Field school provides essential preparation for students

Students and volunteers measure a new unit to be dug.
Washington College archaeology student Nick Scelfo (center) teaches volunteers how to measure a new unit to be dug.

Even as the members of the public gained in their appreciation for the work, the field school’s primary benefits arguably go to the students, who are spending weeks on the site rather than hours. Daniel McDowell ’26 has been interested in archaeology since he was a child and his mother found a way for them to get involved with research being done in advance of the Route 301 expansion outside Middletown, Delaware, where they live. The field school has given McDowell a better understanding of how the entire process of excavating and studying works, including how much documentation is involved for accurate research.

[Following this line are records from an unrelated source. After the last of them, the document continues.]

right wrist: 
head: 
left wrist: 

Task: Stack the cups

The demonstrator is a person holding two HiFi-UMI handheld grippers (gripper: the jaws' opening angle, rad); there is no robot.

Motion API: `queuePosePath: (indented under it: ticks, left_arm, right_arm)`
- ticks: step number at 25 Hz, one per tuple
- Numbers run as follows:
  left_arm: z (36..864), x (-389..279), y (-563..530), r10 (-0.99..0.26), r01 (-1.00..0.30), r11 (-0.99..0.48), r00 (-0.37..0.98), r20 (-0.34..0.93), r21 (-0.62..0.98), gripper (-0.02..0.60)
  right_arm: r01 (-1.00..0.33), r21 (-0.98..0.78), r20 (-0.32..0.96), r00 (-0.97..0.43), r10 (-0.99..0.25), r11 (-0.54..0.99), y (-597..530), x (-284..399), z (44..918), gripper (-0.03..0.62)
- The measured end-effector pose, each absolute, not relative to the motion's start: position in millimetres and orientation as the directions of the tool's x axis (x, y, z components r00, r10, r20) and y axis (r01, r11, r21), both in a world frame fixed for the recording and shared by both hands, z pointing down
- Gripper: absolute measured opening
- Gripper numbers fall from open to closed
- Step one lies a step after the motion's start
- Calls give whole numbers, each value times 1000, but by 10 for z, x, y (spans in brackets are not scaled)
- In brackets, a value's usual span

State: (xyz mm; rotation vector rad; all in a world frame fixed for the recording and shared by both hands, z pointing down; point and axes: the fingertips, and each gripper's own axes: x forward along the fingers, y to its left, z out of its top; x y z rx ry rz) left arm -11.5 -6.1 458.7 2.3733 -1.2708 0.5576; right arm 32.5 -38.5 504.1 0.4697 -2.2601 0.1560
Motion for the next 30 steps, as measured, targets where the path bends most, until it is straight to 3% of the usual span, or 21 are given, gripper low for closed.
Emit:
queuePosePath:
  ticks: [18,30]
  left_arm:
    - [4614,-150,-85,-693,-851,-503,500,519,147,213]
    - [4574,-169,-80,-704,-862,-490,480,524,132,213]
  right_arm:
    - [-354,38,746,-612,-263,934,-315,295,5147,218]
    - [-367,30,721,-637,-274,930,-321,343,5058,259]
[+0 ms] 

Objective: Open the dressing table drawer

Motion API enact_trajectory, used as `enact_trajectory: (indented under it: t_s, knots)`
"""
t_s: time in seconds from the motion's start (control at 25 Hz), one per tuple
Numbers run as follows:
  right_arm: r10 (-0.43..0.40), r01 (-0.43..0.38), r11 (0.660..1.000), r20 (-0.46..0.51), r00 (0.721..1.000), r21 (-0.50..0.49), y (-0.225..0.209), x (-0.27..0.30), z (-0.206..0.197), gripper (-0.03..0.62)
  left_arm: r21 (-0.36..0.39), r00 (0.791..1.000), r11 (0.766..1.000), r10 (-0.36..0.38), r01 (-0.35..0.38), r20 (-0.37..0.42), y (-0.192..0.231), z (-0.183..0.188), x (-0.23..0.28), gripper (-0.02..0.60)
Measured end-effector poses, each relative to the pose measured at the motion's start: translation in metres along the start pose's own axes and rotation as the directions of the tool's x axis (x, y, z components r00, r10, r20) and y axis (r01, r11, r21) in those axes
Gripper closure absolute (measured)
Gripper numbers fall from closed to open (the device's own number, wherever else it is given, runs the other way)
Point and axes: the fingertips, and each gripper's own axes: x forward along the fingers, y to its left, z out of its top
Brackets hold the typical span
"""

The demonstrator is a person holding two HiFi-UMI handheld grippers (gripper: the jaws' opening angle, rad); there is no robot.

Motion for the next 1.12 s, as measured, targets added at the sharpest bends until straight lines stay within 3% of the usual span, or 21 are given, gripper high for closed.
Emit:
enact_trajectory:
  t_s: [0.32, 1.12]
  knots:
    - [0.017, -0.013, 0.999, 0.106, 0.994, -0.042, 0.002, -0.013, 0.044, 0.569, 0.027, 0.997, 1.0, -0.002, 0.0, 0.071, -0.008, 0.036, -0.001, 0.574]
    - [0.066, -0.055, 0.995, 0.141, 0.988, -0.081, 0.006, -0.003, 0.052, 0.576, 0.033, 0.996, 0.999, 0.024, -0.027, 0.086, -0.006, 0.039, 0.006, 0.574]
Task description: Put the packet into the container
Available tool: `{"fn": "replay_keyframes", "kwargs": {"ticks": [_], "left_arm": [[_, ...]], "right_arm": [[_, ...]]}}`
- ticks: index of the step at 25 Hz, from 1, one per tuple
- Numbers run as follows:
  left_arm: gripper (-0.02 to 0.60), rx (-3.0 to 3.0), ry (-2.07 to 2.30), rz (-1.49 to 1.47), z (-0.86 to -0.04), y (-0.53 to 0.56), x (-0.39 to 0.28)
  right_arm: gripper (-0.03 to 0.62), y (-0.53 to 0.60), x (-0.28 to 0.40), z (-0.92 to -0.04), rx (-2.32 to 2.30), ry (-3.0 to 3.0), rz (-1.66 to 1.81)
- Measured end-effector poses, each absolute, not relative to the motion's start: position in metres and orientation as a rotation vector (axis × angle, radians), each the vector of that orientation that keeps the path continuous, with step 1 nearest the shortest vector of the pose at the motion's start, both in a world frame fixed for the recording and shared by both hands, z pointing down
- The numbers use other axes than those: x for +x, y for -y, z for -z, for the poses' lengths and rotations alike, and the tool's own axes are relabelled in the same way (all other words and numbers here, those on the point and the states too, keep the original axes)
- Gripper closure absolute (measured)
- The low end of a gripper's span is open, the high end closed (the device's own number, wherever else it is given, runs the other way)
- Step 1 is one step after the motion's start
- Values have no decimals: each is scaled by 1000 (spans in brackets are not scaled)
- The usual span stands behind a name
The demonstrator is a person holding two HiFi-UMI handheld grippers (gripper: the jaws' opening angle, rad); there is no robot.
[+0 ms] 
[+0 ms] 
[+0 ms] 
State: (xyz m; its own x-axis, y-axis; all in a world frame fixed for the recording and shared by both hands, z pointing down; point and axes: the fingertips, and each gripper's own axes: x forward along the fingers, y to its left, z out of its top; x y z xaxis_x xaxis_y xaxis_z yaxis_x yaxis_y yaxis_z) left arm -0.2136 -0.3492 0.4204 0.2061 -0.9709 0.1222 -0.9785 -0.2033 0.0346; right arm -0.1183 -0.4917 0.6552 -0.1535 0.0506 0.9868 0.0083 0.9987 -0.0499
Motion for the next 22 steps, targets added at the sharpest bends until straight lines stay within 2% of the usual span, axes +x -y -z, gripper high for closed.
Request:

Oliver Heaton of Birmingham, England, is one of four University College London students working on the site this summer, completing some of the considerable number of hours of fieldwork required in British archaeology programs. He and fellow UCL student Caroline Cansfield of Toronto said the opportunity was exciting because North American archaeology is considerably different from British archaeology in both technique and subject matter.

“It’s a far more methodical kind of digging,” Heaton said. “You’re sieving through absolutely everything.”

One student utterly pleased to be sifting every grain of sand was Amy Cannon ’25, who is embarking on a long-anticipated journey into archaeology.

The field school is the first course at Washington College for Cannon, who is transferring after earning her Associate of Science degree at Delaware Technical Community College. She brought her family for the public engagement day and will be working with Markin throughout the summer, potentially helping reassemble some of the pottery they have found and exploring potential sites for next year’s field school.

“This I something I’ve wanted to do for as long as I could remember, ever since I was a little girl. I used to sit in my grandfather’s basement reading National Geographic magazine, thinking ‘I want to go there,’” Cannon said. “This is a perfect place for me to start. Everybody is fantastic. They have been so helpful.”